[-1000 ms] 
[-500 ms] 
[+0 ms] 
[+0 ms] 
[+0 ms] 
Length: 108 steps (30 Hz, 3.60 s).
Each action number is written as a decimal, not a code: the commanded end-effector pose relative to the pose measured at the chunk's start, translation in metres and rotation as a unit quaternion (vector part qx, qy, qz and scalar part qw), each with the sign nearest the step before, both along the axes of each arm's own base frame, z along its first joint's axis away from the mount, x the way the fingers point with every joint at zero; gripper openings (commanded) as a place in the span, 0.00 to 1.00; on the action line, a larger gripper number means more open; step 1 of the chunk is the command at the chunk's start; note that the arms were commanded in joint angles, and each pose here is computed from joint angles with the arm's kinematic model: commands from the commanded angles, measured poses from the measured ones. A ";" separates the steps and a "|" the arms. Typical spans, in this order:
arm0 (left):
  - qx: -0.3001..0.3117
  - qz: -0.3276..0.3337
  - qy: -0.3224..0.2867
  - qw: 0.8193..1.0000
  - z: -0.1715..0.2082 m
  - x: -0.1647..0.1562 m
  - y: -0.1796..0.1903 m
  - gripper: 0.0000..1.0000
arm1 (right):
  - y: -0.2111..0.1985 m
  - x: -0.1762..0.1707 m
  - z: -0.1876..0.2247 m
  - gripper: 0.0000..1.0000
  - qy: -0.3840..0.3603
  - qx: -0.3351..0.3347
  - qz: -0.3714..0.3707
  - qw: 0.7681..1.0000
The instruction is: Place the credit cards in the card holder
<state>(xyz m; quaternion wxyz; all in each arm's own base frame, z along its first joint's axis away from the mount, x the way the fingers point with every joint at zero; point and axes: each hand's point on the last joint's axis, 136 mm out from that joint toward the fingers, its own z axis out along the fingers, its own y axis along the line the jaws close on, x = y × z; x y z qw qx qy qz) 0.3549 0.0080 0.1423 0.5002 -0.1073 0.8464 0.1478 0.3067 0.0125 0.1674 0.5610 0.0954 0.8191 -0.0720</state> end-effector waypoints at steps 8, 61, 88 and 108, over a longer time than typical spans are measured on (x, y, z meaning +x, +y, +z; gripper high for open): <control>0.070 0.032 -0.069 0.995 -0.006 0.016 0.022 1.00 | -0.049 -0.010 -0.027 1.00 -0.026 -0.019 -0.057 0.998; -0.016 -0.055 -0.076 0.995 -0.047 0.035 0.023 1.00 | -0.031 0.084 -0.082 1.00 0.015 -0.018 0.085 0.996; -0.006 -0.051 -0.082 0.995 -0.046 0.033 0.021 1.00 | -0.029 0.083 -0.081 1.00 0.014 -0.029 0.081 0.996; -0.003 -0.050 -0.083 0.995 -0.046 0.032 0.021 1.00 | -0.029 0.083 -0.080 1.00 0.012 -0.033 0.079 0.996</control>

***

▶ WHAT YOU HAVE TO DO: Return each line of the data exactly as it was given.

▶ TASK OUTPUT:
[-1000 ms] 
[-500 ms] 
[+0 ms] 
[+0 ms] 
[+0 ms] 
Length: 108 steps (30 Hz, 3.60 s).
Each action number is written as a decimal, not a code: the commanded end-effector pose relative to the pose measured at the chunk's start, translation in metres and rotation as a unit quaternion (vector part qx, qy, qz and scalar part qw), each with the sign nearest the step before, both along the axes of each arm's own base frame, z along its first joint's axis away from the mount, x the way the fingers point with every joint at zero; gripper openings (commanded) as a place in the span, 0.00 to 1.00; on the action line, a larger gripper number means more open; step 1 of the chunk is the command at the chunk's start; note that the arms were commanded in joint angles, and each pose here is computed from joint angles with the arm's kinematic model: commands from the commanded angles, measured poses from the measured ones. A ";" separates the steps and a "|" the arms. Typical spans, in this order:
arm0 (left):
  - qx: -0.3001..0.3117
  - qz: -0.3276..0.3337
  - qy: -0.3224..0.2867
  - qw: 0.8193..1.0000
  - z: -0.1715..0.2082 m
  - x: -0.1647..0.1562 m
  - y: -0.1796..0.1903 m
  - gripper: 0.0000..1.0000
arm1 (right):
  - y: -0.2111..0.1985 m
  - x: -0.1762..0.1707 m
  - z: -0.1876..0.2247 m
  - gripper: 0.0000..1.0000
  - qy: -0.3840..0.3603
  - qx: -0.3351..0.3347
  - qz: -0.3714..0.3707
  - qw: 0.7681..1.0000
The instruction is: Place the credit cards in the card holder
<state>(xyz m; quaternion wxyz; all in each arm's own base frame, z along its first joint's axis away from the mount, x the way the fingers point with every joint at zero; point and axes: each hand's point on the last joint's axis, 136 mm out from that joint toward the fingers, its own z axis out along the fingers, its own y axis along the line the jaws close on, x = y × z; x y z qw qx qy qz) 0.3549 0.0080 0.1423 0.5002 -0.1073 0.8464 0.1478 0.3067 0.0125 0.1674 0.5610 0.0954 0.8191 -0.0720</state> end-effector waypoints at steps 8, 61, 88 and 108, over a longer time than typical spans are measured on (x, y, z meaning +x, +y, +z; gripper high for open): <control>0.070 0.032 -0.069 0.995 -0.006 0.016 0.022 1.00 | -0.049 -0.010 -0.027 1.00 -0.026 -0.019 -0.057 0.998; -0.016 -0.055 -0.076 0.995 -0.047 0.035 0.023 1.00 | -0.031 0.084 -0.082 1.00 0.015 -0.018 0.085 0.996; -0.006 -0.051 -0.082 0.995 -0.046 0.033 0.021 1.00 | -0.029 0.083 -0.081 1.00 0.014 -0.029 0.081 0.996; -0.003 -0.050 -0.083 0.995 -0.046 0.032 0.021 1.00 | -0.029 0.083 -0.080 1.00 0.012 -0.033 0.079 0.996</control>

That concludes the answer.